London Pet Show - Home

He deserves it though as he is now currently HYPOthyriod due to having too much medication (which is now being reduced by half) - he has looked so sad of late and has gained a ton of weight! My poor Toby-puss hasnt had the greatest 2011 so far all in all so I fully intend to get him lots of kitty things 

I also really want to see this:

London Pet Show - Home (Cat Show jumping!)


----------



## Xanti (Nov 4, 2008)

Does he like watching that? Monty likes it when birds are on the tv, but only if they chirp lol.


----------



## melysion (Mar 12, 2007)

Xanti said:


> Does he like watching that? Monty likes it when birds are on the tv, but only if they chirp lol.


Cat show jumping? No idea. He probably thinks that its a waste of precious sleep time though (he is so lazy - :lol


----------



## melysion (Mar 12, 2007)

Oh hang on - do you mean the London Pet show has a TV program? I wouldn't know - the box is only turned on for the news and Doctor Who


----------



## Xanti (Nov 4, 2008)

haha! Mind you, I have it on for Dr Who too...can't wait to see who the new 'doctor child' is!


----------



## Leazie (Apr 14, 2007)

Poor Toby man. I agree with you, he must be spoiled to make up for not feeling well!

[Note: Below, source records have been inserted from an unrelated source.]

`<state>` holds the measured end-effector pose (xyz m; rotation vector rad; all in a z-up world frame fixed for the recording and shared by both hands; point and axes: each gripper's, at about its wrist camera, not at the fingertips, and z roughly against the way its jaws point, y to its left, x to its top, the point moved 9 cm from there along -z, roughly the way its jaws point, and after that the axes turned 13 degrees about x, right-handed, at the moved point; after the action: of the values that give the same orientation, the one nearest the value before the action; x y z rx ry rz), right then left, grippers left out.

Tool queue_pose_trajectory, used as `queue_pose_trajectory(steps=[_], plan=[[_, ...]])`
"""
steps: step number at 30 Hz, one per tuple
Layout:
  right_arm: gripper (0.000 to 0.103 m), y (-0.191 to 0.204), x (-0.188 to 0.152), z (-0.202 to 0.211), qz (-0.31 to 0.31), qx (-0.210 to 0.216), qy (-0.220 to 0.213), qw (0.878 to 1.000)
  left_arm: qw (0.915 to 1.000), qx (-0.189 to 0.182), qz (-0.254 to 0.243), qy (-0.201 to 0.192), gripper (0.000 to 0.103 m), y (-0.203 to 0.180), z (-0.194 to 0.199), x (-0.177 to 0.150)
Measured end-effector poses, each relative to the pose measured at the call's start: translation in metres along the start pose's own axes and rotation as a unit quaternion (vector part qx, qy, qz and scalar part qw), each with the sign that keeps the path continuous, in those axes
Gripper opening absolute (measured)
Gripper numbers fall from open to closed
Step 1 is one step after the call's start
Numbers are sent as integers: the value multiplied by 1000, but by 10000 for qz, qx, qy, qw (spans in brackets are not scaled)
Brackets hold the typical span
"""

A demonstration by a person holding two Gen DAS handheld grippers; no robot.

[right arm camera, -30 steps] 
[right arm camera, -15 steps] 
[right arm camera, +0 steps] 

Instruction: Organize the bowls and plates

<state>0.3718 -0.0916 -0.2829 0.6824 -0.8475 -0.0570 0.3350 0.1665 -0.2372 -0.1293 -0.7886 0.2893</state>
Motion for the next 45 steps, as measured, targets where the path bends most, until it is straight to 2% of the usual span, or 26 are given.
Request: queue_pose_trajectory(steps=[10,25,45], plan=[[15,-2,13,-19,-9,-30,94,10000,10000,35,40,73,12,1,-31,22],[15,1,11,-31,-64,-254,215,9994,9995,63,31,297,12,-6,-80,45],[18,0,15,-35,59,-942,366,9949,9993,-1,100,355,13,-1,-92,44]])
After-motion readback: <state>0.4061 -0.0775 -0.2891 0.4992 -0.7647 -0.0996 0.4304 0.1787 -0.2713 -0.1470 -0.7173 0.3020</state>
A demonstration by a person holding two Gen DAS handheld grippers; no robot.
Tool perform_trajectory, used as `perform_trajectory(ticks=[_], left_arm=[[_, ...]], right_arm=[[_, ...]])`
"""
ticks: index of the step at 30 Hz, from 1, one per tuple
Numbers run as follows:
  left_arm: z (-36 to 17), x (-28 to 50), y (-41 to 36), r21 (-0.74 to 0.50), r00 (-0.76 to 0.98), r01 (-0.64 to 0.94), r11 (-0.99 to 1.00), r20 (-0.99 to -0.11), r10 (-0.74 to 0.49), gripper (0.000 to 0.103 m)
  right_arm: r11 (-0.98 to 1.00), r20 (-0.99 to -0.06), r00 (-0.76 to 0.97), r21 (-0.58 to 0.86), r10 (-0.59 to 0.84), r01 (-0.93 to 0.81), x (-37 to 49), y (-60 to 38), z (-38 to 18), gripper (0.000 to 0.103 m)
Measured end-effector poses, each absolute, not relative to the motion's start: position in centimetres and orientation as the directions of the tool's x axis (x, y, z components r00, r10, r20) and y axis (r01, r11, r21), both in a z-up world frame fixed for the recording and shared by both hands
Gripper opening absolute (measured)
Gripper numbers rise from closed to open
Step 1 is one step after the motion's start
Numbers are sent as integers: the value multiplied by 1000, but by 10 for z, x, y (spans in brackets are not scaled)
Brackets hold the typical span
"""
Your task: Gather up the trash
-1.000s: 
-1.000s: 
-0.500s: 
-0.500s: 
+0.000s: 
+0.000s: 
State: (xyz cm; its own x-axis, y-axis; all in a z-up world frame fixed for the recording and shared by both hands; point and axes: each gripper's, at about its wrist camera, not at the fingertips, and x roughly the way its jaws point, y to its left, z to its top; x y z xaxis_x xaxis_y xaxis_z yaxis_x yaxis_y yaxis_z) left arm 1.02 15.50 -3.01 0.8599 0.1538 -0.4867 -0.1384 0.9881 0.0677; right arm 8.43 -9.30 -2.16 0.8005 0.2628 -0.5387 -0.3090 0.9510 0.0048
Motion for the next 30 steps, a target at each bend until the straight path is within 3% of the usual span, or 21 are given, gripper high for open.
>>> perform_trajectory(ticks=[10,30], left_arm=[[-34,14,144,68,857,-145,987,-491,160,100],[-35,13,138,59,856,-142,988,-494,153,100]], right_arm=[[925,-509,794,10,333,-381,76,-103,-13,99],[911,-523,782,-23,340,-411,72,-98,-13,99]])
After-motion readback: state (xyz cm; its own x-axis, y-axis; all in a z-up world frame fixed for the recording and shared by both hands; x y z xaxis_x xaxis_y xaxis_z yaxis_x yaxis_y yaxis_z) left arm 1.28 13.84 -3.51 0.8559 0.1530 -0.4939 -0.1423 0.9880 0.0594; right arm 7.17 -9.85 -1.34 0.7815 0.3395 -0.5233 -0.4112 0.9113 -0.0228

The cat jumping looks like it would be wonderful to watch.


----------



## MeowMiaow (Feb 20, 2011)

I wish I could go... too bad I have a busy weekend and it's five hours drive away! 
 Maybe next year


----------



## Fran (Jan 9, 2008)

Oh, the whole thing looks so fun!! I hope you have a great time...And some new toys will probably cheer up Toby. He probably feels okay but I know it is a worry when trying to fine-tune medications and dosages....

Fran


----------



## melysion (Mar 12, 2007)

It was great fun. The cat show jumping was cute! Basically it was two 'kitten-cats' chasing toys around an assault course of little fences and tunnels. You could see they were really enjoying their game too!

Toby got a new catnip filled mat (which, of course, he has already tried out) and I'm trying out a new cat food.

Schesir

I have to say, it seems a bit odd to have fruit in cat food but he seems to be enjoying it so far. 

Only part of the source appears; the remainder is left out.